### Problem description
Could you restate word for word only the lines below from the one holding "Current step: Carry" to the one holding "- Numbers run", inclusive, and leave out the pictures?

- Opening Delimiter -

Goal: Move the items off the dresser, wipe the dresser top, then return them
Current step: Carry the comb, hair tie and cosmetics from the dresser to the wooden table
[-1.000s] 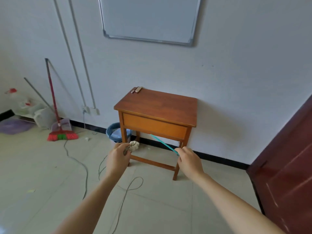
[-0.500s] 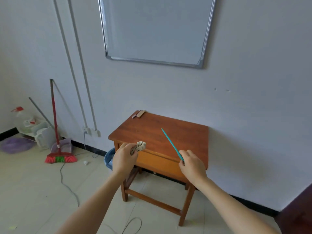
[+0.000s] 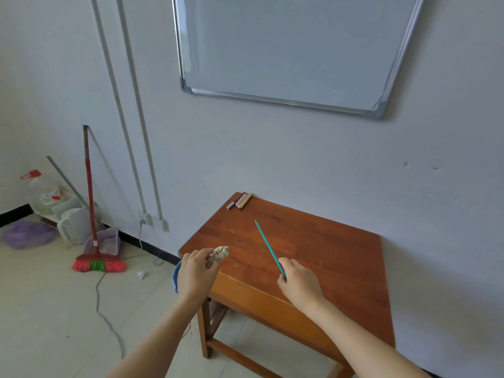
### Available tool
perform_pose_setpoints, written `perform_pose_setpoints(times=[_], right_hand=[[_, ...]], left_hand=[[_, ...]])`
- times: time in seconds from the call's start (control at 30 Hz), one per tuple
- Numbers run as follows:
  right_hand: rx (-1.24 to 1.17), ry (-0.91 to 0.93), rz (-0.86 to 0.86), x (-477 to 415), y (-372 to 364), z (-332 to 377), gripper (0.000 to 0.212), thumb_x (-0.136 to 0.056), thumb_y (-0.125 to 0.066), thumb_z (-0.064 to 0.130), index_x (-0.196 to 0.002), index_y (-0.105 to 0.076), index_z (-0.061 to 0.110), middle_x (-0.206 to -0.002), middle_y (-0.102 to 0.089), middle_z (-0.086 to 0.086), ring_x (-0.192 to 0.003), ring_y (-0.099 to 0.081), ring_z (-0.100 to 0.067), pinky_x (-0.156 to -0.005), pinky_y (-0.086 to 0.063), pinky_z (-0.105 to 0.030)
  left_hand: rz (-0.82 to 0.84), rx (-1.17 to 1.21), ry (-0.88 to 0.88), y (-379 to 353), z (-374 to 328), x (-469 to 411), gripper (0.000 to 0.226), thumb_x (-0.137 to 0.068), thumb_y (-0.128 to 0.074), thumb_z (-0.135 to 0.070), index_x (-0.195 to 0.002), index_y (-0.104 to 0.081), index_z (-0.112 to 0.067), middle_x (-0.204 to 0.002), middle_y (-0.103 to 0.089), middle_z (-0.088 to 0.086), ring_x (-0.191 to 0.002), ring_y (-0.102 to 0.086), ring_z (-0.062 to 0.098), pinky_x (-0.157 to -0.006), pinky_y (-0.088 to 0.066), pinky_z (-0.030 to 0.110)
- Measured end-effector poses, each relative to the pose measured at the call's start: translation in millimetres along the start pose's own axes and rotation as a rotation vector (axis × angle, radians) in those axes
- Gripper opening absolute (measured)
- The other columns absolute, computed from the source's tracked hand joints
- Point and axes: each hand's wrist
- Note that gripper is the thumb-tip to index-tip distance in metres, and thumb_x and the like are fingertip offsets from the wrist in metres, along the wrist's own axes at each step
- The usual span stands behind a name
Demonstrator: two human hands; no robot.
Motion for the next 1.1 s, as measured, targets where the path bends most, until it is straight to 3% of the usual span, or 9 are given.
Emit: perform_pose_setpoints(times=[0.1, 0.33, 0.7, 0.93, 1.1], right_hand=[[0.023, -0.068, 0.026, -46.3, -4.0, 8.6, 0.032, -0.094, -0.043, 0.021, -0.126, -0.043, 0.014, -0.112, -0.061, -0.002, -0.097, -0.062, -0.019, -0.075, -0.049, -0.025], [0.001, -0.293, 0.085, -127.1, -23.6, 24.2, 0.032, -0.092, -0.045, 0.021, -0.124, -0.046, 0.013, -0.104, -0.065, -0.004, -0.095, -0.062, -0.022, -0.076, -0.050, -0.032], [-0.082, -0.408, 0.240, -178.4, -43.8, -15.1, 0.044, -0.093, -0.048, 0.024, -0.134, -0.038, 0.013, -0.119, -0.061, -0.004, -0.100, -0.062, -0.018, -0.081, -0.052, -0.025], [-0.137, -0.409, 0.260, -214.8, -49.5, -50.2, 0.047, -0.094, -0.046, 0.023, -0.138, -0.032, 0.015, -0.117, -0.061, -0.004, -0.098, -0.063, -0.017, -0.077, -0.050, -0.023], [-0.187, -0.433, 0.281, -226.8, -54.5, -62.9, 0.049, -0.094, -0.047, 0.024, -0.139, -0.031, 0.016, -0.121, -0.060, -0.004, -0.100, -0.063, -0.017, -0.080, -0.051, -0.023]], left_hand=[[0.047, 0.031, -0.006, -4.0, 8.6, -49.1, 0.025, -0.086, -0.058, -0.015, -0.110, -0.064, -0.011, -0.092, -0.060, 0.001, -0.089, -0.050, 0.018, -0.074, -0.045, 0.035], [0.136, 0.041, -0.047, -20.4, 29.8, -159.6, 0.028, -0.087, -0.055, -0.015, -0.115, -0.060, -0.012, -0.102, -0.060, 0.004, -0.095, -0.051, 0.019, -0.078, -0.043, 0.032], [0.404, -0.105, 0.069, -120.1, 38.5, -186.5, 0.033, -0.088, -0.056, -0.023, -0.120, -0.056, -0.018, -0.109, -0.062, 0.002, -0.095, -0.057, 0.017, -0.077, -0.055, 0.035], [0.397, -0.223, 0.110, -162.2, 13.8, -230.0, 0.009, -0.087, -0.057, -0.026, -0.086, -0.049, -0.021, -0.091, -0.058, -0.003, -0.081, -0.056, 0.014, -0.064, -0.049, 0.028], [0.397, -0.233, 0.071, -192.5, 2.7, -241.4, 0.007, -0.087, -0.053, -0.021, -0.083, -0.050, -0.016, -0.088, -0.057, 0.000, -0.079, -0.053, 0.016, -0.059, -0.042, 0.027]])
Point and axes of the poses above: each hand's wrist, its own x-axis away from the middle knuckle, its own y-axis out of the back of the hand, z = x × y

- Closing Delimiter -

### The completed task
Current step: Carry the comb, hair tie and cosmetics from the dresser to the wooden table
[-1.000s] 
[-0.500s] 
[+0.000s] 
### Available tool
perform_pose_setpoints, written `perform_pose_setpoints(times=[_], right_hand=[[_, ...]], left_hand=[[_, ...]])`
- times: time in seconds from the call's start (control at 30 Hz), one per tuple
- Numbers run as follows:

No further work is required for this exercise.